More Definitions of Company Order

Company Order means a written order signed in the name of the Company by an Officer.
Company Order means a written order signed in the name of the Company by two Officers, one of whom must be the Company’s principal executive officer, principal financial officer or principal accounting officer.
Company Order means a written request or order signed in the name of the Company by any two Officers.
Company Order mean, respectively, the written request or order signed in the name of the Company by its Chairman of the Board of Directors, its Vice Chairman of the Board of Directors, its Chief Executive Officer, President or a Vice President, and by its Chief Financial Officer, its Treasurer, an Assistant Treasurer, its Secretary or an Assistant Secretary, and delivered to the Trustee.

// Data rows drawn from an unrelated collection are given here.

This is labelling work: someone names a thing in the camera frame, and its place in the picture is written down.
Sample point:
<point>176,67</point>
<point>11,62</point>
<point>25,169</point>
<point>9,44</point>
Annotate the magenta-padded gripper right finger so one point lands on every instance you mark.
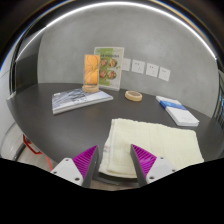
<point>153,166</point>

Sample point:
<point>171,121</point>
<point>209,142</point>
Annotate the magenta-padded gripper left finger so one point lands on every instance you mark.
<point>75,166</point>

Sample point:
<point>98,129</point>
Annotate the cream towel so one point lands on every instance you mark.
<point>160,140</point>

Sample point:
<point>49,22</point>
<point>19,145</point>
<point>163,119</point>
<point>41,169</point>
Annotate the grey magazine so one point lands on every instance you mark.
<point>76,100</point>

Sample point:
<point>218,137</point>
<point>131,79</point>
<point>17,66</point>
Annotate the round wooden coaster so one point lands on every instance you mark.
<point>133,99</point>

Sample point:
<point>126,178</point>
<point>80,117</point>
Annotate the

Company Order mean, respectively, a written request or order signed in the name of the Company by the President or a Vice President of the Company, and by the Treasurer, an Assistant Treasurer, the Secretary or an Assistant Secretary of the Company, and delivered to the Trustee.
Company Order or “Company Request” means a written order or request signed in the name of the Company by its Chairman of the Board of Directors, its Chief Executive Officer, its Chief Financial Officer, its President or a Vice President, and by its Treasurer, an Assistant Treasurer, its Secretary or an Assistant Secretary, and delivered to the Trustee or Paying Agent, as applicable.
Company Order mean, respectively, a written request or order, as the case may be, signed in the name of the Company by an Authorized Officer, and delivered to the Trustee.